That sounds about right, though surely cache flush is irrelevant w.r.t.
publishing of the unlock? The dsb(ishst) in the unlock path will ensure
that the write is visibile prior to the second flush_cache_louis().
That said, we _do_ need to flush the cache prior to the CPU being
killed, or we can lose any (shared) dirty cache lines the CPU owns. In
the presence of dirty cacheline migration we need to be sure the CPU to
be killed doesn't acquire any lines prior to being killed (i.e. its
caches need to be off and flushed). Given that I don't think it's
feasible to perform an IPI.
I think we need to move the synchronisation down into the
cpu_ops::{cpu_die,cpu_kill} implementations, so that we can have the
dying CPU signal readiness after it has disabled and flushed its caches.
If the CPU can kill itself and we can query the state of the CPU, then
the dying CPU needs to do nothing, and cpu_kill can just poll until it
is dead. If the CPU needs to be killed from another CPU, it can update a
(cacheline-padded) percpu variable that cpu_kill can poll (cleaning
before each read).
> Maybe we can do the same thing here by using a
> spinlock for synchronization between the IPI handler and the dying CPU?
> So lock/unlock around the IPI sending from the dying CPU and then do a
> lock/unlock on the killing CPU before continuing.
>
> It would be nice if we didn't have to do anything at all though so
> perhaps we can make it a nop on configs where there isn't a big little
> switcher. Yeah it's some ugly coupling between these two pieces of code,
> but I'm not sure how we can do better.
I'm missing something here. What does the switcher have to do with this?

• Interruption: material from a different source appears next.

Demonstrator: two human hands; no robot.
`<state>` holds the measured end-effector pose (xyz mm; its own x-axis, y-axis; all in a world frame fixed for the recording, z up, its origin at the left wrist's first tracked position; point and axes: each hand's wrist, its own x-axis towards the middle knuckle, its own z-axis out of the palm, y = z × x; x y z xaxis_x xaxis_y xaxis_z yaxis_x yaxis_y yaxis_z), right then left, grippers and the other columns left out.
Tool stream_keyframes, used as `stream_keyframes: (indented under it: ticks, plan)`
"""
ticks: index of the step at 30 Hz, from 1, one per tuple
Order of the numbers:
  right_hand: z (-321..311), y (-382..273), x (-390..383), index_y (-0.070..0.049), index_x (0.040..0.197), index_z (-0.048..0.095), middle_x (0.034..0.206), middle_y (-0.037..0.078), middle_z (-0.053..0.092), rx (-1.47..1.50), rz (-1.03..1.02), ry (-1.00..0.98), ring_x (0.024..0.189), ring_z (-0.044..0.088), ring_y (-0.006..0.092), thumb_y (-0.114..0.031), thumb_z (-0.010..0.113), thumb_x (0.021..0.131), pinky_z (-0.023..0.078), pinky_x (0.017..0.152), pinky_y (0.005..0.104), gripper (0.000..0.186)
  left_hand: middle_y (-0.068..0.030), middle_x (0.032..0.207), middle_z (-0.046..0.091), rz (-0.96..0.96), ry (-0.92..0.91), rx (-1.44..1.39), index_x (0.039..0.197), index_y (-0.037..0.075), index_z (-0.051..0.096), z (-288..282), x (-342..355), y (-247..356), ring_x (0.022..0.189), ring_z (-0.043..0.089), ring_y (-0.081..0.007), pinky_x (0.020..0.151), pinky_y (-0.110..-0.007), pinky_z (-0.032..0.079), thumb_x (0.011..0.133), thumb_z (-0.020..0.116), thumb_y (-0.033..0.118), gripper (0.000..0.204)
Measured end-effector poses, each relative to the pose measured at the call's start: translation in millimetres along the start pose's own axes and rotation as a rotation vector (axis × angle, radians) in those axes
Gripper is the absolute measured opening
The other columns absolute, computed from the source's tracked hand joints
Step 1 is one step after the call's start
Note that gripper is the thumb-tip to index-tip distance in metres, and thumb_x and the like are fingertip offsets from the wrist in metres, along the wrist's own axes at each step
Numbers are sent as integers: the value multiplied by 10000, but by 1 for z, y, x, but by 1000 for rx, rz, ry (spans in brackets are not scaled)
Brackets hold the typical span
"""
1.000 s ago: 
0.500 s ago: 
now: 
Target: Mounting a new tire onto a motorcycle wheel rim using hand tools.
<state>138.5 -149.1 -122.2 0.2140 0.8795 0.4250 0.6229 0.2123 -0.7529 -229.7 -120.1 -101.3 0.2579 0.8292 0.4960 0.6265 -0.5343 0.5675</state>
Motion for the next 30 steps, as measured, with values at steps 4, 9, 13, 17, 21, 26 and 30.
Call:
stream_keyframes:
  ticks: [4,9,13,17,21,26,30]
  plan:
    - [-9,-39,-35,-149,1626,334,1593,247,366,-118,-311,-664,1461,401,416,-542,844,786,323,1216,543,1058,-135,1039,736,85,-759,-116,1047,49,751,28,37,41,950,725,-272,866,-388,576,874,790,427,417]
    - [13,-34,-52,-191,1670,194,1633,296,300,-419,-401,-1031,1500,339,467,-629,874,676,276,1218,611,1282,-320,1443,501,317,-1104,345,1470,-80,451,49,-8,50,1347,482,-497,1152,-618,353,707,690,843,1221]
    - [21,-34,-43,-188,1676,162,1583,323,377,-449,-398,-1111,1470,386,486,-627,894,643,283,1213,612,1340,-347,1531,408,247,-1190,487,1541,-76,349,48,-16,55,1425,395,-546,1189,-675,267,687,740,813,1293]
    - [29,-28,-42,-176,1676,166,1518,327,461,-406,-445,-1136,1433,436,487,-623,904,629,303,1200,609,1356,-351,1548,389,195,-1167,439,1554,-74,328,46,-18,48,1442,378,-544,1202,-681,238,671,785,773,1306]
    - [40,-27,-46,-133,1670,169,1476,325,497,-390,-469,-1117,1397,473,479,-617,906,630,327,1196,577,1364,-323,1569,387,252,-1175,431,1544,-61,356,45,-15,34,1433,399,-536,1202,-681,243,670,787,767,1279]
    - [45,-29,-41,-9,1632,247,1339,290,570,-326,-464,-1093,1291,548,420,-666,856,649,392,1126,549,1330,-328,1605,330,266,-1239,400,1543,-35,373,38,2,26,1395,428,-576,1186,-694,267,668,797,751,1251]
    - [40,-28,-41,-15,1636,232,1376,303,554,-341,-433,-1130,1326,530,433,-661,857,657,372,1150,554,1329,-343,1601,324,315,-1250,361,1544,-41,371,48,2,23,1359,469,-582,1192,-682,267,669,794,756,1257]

> > Also, we _do_ need the second cache flush in place to ensure that the
> > unlock is seen to other CPUs.
> >
> > We could work around that by taking and releasing the lock in the IPI
> > processing function... but this is starting to look less attractive
> > as the lock is private to irq-gic.c.
>
> With Daniel Thompson's NMI fiq patches at least the lock would almost
> always be gone, except for the bL switcher users. Another solution might
> be to put a hotplug lock around the bL switcher code and then skip
> taking the lock in gic_raise_softirq() if the IPI is our special hotplug
> one. Conditional locking is pretty ugly though, so perhaps this isn't
> such a great idea.
There are also SMP platforms without a GIC (e.g. hip04) that would need
similar modifications to their interrupt controller drivers, which is
going to be painful.
Thanks,
Mark.
On Mon, Feb 09, 2015 at 05:24:08PM -0800, Stephen Boyd wrote:
> On 02/05/15 08:11, Russell King - ARM Linux wrote:
> > On Thu, Feb 05, 2015 at 06:29:18AM -0800, Paul E. McKenney wrote:
> >> Works for me, assuming no hidden uses of RCU in the IPI code. ;-)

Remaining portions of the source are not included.